* ACTIVITY
Set down the records again, keeping each line exactly as it is.

---------- ENTRIES PROVIDED ----------

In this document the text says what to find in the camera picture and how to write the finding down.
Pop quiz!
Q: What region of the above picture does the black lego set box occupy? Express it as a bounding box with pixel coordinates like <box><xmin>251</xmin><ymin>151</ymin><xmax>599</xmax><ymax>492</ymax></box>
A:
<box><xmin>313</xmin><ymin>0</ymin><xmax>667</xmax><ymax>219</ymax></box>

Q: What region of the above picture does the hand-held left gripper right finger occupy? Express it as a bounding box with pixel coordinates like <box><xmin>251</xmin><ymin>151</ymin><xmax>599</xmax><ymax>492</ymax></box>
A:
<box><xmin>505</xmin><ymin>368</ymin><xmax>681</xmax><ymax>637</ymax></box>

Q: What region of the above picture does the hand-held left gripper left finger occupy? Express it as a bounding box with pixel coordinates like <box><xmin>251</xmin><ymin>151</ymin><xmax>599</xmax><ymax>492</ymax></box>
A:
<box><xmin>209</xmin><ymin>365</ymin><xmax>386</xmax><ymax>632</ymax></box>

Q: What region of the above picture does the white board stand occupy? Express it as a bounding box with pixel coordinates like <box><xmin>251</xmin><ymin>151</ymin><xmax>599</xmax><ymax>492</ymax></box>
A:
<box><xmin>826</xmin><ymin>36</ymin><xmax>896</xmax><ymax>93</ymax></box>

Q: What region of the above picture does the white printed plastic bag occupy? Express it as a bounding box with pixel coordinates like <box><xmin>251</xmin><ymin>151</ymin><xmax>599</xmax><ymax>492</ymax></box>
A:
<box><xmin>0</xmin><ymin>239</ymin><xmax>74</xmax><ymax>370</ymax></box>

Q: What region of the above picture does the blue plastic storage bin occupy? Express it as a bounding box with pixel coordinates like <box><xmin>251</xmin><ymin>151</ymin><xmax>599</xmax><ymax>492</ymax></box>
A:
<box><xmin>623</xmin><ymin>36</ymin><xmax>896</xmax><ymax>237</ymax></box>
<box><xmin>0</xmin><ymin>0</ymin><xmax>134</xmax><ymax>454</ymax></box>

----------

* WRITTEN SOLUTION
In this document the text says what to find in the camera picture and how to write the finding down.
Pop quiz!
Q: What region of the above picture does the black lego set box occupy? Express it as a bounding box with pixel coordinates like <box><xmin>251</xmin><ymin>151</ymin><xmax>599</xmax><ymax>492</ymax></box>
A:
<box><xmin>313</xmin><ymin>0</ymin><xmax>667</xmax><ymax>219</ymax></box>

Q: What region of the above picture does the hand-held left gripper right finger occupy? Express it as a bounding box with pixel coordinates like <box><xmin>251</xmin><ymin>151</ymin><xmax>599</xmax><ymax>492</ymax></box>
A:
<box><xmin>505</xmin><ymin>368</ymin><xmax>681</xmax><ymax>637</ymax></box>

Q: What region of the above picture does the hand-held left gripper left finger occupy? Express it as a bounding box with pixel coordinates like <box><xmin>251</xmin><ymin>151</ymin><xmax>599</xmax><ymax>492</ymax></box>
A:
<box><xmin>209</xmin><ymin>365</ymin><xmax>386</xmax><ymax>632</ymax></box>

Q: What region of the above picture does the white board stand occupy? Express it as a bounding box with pixel coordinates like <box><xmin>251</xmin><ymin>151</ymin><xmax>599</xmax><ymax>492</ymax></box>
A:
<box><xmin>826</xmin><ymin>36</ymin><xmax>896</xmax><ymax>93</ymax></box>

Q: What region of the above picture does the white printed plastic bag occupy? Express it as a bounding box with pixel coordinates like <box><xmin>251</xmin><ymin>151</ymin><xmax>599</xmax><ymax>492</ymax></box>
A:
<box><xmin>0</xmin><ymin>239</ymin><xmax>74</xmax><ymax>370</ymax></box>

Q: What region of the above picture does the blue plastic storage bin occupy? Express it as a bounding box with pixel coordinates like <box><xmin>251</xmin><ymin>151</ymin><xmax>599</xmax><ymax>492</ymax></box>
A:
<box><xmin>623</xmin><ymin>36</ymin><xmax>896</xmax><ymax>237</ymax></box>
<box><xmin>0</xmin><ymin>0</ymin><xmax>134</xmax><ymax>454</ymax></box>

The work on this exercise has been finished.